Author: {"author": "\n      • Finley, J.", "license": "Public Domain", "url": "https://static.case.law/"}
Date Created: 2024-08-24T03:29:51.129683

[Nos. 35257, 35258.
    Department Two.
    August 11, 1960.]
    The State of Washington, on the Relation of Railway Express Agency, Inc., Respondent, v. Washington Public Service Commission et al., Appellants. Pozzi Brothers Transportation et al., Respondents, v. Washington Public Service Commission et al., Appellants.
      
    
    
      
      The Attorney General and Stanton P. Sender, Assistant, for appellant Washington Public Service Commission.
    
      Dore, Cummings, Dubuar & Dore, Fred FL. Dore (Schnader, Harrison, Segal & Lewis, Bernard G. Segal ', and Irving R. Segal, of counsel), for appellant United Parcel Service, Inc.
    
      Summers, Bucey & Howard and G. H. Bucey, for respondent Railway Express Agency.
    
      Smithmoore P. Myers, for respondents.
    
      
      Reported in 354 P. (2d) 711.
    
   • Finley, J.

The validity of order M. Y. No. 69970, issued by the Washington Public Service Commission on December 3, 1958, is questioned in this case. The order authorizes issuance of a permit to United Parcel for operation as a common carrier throughout most of western Washington and a portion of eastern Washington for the intercity carriage of packages or articles, not exceeding 50 pounds in weight or 108 inches in length and girth, combined. The order also approves United Parcel’s proposed rates, including a $2 weekly service charge to be paid by all shippers desiring to have United Parcel’s trucks make regular daily stops at the shippers’ places of business; and it contains certain other provisions, hereinafter noted.

Issuance of the order was protested by several previously certificated common carriers, including the Railway Express Agency, Inc., Western Greyhound Lines, and some sixteen short-line motor freight carriers. In essence, the protestants charged rate discrimination, unfair competition, and unlawful common carriage. The order, as finally issued, was predicated upon findings of fact which were entered by the commission after hearings had been held for a total of fifteen days. During this period, some 116 exhibits were received into a record totaling 2,879 pages. Specifically, the commission determined (a) that the plan proposed by United Parcel will fulfill an existing public need; (b) that the rate schedule proposed, including the $2 weekly service charge, is “just, reasonable and compensatory and neither discriminatory nor prejudicial”; and (c) that granting of the authority requested by United Parcel will not tend to impair the dependability or stability of existing service essential to public needs, nor will it result in congestion of the highways.

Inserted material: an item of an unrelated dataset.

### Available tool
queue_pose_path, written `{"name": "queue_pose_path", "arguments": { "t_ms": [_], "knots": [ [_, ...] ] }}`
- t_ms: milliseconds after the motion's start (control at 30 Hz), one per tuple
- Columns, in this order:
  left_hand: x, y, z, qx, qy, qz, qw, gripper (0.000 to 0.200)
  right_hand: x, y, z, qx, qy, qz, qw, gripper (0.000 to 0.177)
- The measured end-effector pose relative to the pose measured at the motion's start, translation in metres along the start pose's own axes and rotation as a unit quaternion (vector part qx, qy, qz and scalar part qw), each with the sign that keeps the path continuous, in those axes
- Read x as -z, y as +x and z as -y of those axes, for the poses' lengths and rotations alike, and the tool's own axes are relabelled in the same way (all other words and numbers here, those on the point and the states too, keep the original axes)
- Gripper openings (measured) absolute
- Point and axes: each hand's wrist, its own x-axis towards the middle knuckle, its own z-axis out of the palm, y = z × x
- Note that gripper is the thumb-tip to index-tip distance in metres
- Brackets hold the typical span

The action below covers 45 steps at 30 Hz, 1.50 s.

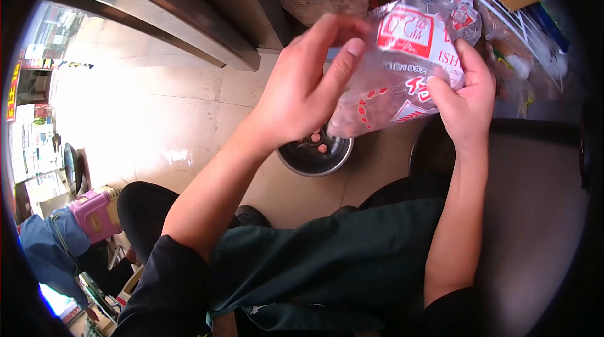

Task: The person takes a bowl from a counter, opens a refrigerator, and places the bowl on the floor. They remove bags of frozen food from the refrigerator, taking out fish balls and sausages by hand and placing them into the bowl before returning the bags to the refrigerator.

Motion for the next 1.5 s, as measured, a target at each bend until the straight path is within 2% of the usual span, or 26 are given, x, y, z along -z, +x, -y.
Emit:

At the behest of the protesting carriers, and pursuant to RCW 81.04.170, the commission’s order was reviewed by the Thurston County Superior Court. The trial judge reversed the commission’s order and entered findings of fact and conclusions of law in support of his ruling. United Parcel and the commission have appealed. These appellants will hereinafter be referred to by name, and the protesting carriers, who prevailed in the trial court, will be referred to as the respondents.

The primary point upon which the commission and the trial court disagreed concerns the legal significance of the above-mentioned $2 weekly service charge. In order better to understand the position taken by the respondents, this facet of the plan of operation proposed by United Parcel should be set forth in some detail, particularly in relation to the shipper desiring to avail itself of the carrier’s services.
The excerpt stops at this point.